Send back every line of the data exactly.

### AVAILABLE DATA

((

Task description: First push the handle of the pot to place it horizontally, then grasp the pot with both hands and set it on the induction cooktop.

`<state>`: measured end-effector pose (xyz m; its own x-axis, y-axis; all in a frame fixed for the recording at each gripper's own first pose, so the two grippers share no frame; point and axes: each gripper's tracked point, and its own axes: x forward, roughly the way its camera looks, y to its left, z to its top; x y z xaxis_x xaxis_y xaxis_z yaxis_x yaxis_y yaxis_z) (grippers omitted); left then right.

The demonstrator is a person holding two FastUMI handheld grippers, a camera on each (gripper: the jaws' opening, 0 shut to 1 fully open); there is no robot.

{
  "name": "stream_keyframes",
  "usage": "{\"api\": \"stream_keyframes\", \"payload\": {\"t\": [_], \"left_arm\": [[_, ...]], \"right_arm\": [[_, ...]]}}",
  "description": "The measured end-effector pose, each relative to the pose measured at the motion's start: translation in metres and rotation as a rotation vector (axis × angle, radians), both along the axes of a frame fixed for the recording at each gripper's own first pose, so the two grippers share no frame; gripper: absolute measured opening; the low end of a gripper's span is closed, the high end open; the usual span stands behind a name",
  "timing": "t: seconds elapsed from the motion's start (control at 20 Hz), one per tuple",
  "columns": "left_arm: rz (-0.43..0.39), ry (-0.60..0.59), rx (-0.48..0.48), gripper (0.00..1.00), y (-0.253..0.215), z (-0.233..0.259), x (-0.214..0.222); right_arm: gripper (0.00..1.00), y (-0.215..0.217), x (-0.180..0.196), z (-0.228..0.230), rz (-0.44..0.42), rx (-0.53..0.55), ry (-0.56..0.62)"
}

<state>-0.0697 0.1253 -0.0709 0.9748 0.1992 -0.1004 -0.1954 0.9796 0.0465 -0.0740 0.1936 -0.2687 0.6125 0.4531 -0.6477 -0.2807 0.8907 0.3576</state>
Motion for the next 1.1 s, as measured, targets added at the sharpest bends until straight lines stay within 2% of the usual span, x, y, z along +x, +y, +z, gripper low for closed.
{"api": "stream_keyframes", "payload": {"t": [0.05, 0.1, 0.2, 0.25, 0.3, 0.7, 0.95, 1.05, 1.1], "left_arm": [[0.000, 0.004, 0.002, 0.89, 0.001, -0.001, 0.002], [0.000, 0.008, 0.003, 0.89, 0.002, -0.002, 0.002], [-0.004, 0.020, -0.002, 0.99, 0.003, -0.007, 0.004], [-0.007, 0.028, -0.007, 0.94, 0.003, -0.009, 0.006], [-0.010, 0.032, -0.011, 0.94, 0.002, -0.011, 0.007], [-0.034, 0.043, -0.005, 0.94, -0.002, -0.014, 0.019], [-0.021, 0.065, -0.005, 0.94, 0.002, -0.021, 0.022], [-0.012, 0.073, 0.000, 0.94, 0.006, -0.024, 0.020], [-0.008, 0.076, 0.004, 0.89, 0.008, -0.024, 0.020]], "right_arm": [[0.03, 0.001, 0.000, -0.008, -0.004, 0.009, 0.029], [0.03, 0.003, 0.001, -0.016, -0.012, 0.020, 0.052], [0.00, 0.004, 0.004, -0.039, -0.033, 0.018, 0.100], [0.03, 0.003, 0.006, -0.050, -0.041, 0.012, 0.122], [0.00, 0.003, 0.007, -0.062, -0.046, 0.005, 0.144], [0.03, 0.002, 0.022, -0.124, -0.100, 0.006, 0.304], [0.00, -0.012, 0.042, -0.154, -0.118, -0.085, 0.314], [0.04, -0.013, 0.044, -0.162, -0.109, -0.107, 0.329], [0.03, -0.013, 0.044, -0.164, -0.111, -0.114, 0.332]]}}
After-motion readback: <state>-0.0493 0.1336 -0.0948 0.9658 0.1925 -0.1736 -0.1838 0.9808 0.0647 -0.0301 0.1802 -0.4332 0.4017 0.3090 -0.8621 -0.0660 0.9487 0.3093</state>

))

### EXPECTED ANSWER
Task description: First push the handle of the pot to place it horizontally, then grasp the pot with both hands and set it on the induction cooktop.

`<state>`: measured end-effector pose (xyz m; its own x-axis, y-axis; all in a frame fixed for the recording at each gripper's own first pose, so the two grippers share no frame; point and axes: each gripper's tracked point, and its own axes: x forward, roughly the way its camera looks, y to its left, z to its top; x y z xaxis_x xaxis_y xaxis_z yaxis_x yaxis_y yaxis_z) (grippers omitted); left then right.

The demonstrator is a person holding two FastUMI handheld grippers, a camera on each (gripper: the jaws' opening, 0 shut to 1 fully open); there is no robot.

{
  "name": "stream_keyframes",
  "usage": "{\"api\": \"stream_keyframes\", \"payload\": {\"t\": [_], \"left_arm\": [[_, ...]], \"right_arm\": [[_, ...]]}}",
  "description": "The measured end-effector pose, each relative to the pose measured at the motion's start: translation in metres and rotation as a rotation vector (axis × angle, radians), both along the axes of a frame fixed for the recording at each gripper's own first pose, so the two grippers share no frame; gripper: absolute measured opening; the low end of a gripper's span is closed, the high end open; the usual span stands behind a name",
  "timing": "t: seconds elapsed from the motion's start (control at 20 Hz), one per tuple",
  "columns": "left_arm: rz (-0.43..0.39), ry (-0.60..0.59), rx (-0.48..0.48), gripper (0.00..1.00), y (-0.253..0.215), z (-0.233..0.259), x (-0.214..0.222); right_arm: gripper (0.00..1.00), y (-0.215..0.217), x (-0.180..0.196), z (-0.228..0.230), rz (-0.44..0.42), rx (-0.53..0.55), ry (-0.56..0.62)"
}

<state>-0.0697 0.1253 -0.0709 0.9748 0.1992 -0.1004 -0.1954 0.9796 0.0465 -0.0740 0.1936 -0.2687 0.6125 0.4531 -0.6477 -0.2807 0.8907 0.3576</state>
Motion for the next 1.1 s, as measured, targets added at the sharpest bends until straight lines stay within 2% of the usual span, x, y, z along +x, +y, +z, gripper low for closed.
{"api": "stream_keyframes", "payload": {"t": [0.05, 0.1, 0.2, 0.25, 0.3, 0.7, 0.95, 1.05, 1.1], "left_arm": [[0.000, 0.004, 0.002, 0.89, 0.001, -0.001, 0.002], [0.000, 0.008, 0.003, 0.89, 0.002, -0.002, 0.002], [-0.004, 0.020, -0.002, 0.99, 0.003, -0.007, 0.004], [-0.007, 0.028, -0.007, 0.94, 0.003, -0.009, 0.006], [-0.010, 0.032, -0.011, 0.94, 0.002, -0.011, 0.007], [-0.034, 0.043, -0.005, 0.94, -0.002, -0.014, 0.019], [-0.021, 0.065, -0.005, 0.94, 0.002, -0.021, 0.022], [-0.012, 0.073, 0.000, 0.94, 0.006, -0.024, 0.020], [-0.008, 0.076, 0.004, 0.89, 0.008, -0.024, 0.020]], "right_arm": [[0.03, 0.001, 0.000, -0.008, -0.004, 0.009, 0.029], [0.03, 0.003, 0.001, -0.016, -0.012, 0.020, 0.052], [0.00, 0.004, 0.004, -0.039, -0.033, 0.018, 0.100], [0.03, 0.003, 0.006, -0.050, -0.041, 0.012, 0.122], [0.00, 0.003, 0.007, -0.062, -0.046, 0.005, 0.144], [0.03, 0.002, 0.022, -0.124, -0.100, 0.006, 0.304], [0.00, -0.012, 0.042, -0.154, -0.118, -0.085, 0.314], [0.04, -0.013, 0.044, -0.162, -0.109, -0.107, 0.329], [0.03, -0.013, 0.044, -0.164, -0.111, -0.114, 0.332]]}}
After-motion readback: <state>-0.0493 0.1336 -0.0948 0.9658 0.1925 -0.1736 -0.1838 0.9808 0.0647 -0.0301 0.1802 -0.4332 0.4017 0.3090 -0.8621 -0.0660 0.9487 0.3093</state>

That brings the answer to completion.